_WORK REQUEST_
Each line from the one containing "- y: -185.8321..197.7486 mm" to the final line of the listing below must be transcribed exactly; all others are left out.

- Opening Delimiter -

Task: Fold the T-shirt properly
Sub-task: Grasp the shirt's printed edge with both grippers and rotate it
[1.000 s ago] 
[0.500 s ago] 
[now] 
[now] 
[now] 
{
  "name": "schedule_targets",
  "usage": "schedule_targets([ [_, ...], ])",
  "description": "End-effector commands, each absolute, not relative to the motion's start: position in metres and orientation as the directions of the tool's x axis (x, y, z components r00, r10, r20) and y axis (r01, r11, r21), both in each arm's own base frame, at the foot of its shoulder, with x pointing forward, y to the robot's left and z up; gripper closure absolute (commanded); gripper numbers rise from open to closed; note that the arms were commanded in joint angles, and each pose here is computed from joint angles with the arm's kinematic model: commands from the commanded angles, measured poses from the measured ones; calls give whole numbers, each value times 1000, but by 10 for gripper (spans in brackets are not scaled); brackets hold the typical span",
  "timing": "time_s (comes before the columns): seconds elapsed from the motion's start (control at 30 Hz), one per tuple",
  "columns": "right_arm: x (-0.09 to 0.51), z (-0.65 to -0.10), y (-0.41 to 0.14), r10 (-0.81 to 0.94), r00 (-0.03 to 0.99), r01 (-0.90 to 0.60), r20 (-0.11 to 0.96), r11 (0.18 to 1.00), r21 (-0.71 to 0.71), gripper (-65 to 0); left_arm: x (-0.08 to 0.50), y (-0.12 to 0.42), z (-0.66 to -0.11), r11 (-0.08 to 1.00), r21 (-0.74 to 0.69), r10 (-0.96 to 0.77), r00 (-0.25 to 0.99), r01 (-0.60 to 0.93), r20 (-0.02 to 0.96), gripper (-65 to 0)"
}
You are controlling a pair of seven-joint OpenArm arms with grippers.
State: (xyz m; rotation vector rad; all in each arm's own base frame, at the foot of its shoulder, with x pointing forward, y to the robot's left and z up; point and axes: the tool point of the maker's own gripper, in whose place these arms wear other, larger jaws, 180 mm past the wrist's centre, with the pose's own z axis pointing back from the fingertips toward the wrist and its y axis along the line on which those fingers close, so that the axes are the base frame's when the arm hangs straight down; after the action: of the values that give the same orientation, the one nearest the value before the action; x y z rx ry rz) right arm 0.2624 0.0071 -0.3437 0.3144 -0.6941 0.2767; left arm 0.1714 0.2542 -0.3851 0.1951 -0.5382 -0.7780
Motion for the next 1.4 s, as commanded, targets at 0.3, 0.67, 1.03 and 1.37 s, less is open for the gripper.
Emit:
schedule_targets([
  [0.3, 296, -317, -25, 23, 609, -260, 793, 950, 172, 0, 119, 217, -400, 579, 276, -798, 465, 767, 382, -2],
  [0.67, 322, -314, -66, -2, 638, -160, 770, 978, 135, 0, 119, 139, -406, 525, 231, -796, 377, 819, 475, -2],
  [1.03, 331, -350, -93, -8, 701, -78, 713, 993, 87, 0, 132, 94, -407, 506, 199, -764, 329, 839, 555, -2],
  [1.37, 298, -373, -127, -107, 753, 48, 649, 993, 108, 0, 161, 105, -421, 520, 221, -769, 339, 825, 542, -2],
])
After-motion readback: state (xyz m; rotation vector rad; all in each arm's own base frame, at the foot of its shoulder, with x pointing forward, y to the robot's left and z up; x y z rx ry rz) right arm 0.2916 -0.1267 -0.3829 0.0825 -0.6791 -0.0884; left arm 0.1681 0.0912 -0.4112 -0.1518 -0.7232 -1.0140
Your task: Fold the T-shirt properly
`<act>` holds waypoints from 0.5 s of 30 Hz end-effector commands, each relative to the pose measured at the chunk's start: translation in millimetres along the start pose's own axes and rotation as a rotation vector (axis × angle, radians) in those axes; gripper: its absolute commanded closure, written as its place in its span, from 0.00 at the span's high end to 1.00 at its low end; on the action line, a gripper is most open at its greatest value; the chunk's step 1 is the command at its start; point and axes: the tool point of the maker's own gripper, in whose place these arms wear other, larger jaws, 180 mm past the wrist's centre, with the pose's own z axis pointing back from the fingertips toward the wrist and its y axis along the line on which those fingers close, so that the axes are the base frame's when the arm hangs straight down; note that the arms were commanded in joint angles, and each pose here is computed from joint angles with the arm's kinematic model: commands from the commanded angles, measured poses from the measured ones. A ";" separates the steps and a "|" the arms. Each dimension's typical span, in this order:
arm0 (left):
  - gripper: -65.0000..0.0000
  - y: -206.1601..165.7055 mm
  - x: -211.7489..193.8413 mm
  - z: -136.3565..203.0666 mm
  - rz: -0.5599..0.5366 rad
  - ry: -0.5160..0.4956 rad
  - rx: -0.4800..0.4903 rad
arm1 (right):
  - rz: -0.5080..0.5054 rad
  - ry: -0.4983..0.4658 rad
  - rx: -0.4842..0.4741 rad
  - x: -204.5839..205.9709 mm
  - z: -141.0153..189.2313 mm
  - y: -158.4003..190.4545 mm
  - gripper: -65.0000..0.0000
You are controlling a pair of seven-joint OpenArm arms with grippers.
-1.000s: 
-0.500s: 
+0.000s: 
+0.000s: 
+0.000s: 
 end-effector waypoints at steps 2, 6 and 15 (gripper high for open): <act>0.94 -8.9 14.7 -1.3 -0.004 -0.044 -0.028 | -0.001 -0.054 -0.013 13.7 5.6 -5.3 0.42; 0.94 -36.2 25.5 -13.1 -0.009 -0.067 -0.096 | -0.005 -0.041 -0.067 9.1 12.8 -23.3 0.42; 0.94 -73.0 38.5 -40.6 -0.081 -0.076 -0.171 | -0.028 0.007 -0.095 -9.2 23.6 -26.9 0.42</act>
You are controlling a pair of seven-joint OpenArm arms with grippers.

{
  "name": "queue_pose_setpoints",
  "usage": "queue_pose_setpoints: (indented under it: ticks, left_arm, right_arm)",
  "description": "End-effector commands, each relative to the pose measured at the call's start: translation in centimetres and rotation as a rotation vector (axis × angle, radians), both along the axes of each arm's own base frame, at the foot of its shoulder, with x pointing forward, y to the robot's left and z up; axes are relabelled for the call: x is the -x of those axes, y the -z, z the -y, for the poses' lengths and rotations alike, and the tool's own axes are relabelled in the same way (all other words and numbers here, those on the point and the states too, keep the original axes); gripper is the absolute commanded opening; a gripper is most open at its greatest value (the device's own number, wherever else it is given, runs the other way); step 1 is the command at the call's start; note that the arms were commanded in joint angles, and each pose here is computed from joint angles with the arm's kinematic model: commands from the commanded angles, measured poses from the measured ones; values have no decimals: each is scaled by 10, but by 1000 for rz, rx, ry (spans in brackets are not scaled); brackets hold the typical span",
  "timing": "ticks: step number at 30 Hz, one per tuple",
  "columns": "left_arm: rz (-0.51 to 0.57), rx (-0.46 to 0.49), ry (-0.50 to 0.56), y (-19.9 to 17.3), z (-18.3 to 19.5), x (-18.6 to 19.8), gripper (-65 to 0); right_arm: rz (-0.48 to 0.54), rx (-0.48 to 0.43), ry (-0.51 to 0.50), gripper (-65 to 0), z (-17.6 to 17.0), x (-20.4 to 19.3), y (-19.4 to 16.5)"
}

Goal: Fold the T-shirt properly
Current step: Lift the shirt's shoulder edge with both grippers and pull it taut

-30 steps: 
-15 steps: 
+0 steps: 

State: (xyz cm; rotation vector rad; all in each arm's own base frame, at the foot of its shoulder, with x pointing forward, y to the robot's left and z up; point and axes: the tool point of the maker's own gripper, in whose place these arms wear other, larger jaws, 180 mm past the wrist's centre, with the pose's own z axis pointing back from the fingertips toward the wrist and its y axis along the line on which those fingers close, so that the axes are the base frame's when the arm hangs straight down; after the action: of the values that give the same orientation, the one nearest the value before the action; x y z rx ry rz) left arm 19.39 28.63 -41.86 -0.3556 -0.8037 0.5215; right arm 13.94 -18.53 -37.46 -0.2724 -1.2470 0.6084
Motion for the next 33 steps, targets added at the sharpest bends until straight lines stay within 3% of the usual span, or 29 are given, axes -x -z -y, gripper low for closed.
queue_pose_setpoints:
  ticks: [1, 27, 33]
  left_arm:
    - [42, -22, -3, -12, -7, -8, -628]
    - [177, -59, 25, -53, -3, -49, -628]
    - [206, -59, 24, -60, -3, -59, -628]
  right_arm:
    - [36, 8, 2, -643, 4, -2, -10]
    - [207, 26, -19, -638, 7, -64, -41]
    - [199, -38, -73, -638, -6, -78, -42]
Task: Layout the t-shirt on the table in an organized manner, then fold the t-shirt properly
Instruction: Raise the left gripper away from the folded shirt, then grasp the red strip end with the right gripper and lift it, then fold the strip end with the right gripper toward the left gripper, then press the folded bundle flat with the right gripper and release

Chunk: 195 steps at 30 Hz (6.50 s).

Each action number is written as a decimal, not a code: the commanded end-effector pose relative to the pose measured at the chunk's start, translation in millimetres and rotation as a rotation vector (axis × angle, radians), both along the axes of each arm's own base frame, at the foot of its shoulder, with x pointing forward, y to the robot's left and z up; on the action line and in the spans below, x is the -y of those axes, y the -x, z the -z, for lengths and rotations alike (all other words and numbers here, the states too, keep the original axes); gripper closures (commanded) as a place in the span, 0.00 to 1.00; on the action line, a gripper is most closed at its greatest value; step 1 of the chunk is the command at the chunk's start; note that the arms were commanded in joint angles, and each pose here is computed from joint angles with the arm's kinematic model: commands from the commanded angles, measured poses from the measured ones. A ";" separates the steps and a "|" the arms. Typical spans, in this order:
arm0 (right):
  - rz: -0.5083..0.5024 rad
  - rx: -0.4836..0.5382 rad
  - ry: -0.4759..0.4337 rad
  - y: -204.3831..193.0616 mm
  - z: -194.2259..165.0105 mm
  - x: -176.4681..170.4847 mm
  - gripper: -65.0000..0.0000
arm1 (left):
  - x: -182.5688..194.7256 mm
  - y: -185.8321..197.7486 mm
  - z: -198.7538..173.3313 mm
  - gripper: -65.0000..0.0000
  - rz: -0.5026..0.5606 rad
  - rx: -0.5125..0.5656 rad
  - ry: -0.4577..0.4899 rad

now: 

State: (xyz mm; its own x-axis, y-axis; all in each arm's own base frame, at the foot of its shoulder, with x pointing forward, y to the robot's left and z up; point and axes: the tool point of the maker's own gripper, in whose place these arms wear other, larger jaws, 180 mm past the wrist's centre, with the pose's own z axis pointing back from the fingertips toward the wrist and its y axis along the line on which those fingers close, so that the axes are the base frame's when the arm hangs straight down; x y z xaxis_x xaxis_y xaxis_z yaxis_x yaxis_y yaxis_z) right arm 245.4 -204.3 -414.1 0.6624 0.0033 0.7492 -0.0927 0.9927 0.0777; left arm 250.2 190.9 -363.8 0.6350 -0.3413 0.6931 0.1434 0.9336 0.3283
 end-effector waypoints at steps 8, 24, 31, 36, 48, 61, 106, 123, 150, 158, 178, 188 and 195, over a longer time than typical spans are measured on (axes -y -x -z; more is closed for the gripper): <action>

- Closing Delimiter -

_ANSWER TO THIS EXERCISE_
  - y: -185.8321..197.7486 mm
  - z: -198.7538..173.3313 mm
  - gripper: -65.0000..0.0000
  - rz: -0.5026..0.5606 rad
  - rx: -0.5125..0.5656 rad
  - ry: -0.4577..0.4899 rad

now: 

State: (xyz mm; its own x-axis, y-axis; all in each arm's own base frame, at the foot of its shoulder, with x pointing forward, y to the robot's left and z up; point and axes: the tool point of the maker's own gripper, in whose place these arms wear other, larger jaws, 180 mm past the wrist's centre, with the pose's own z axis pointing back from the fingertips toward the wrist and its y axis along the line on which those fingers close, so that the axes are the base frame's when the arm hangs straight down; x y z xaxis_x xaxis_y xaxis_z yaxis_x yaxis_y yaxis_z) right arm 245.4 -204.3 -414.1 0.6624 0.0033 0.7492 -0.0927 0.9927 0.0777; left arm 250.2 190.9 -363.8 0.6350 -0.3413 0.6931 0.1434 0.9336 0.3283
 end-effector waypoints at steps 8, 24, 31, 36, 48, 61, 106, 123, 150, 158, 178, 188 and 195, over a longer time than typical spans are measured on (axes -y -x -z; more is closed for the gripper): <action>

The response above is complete.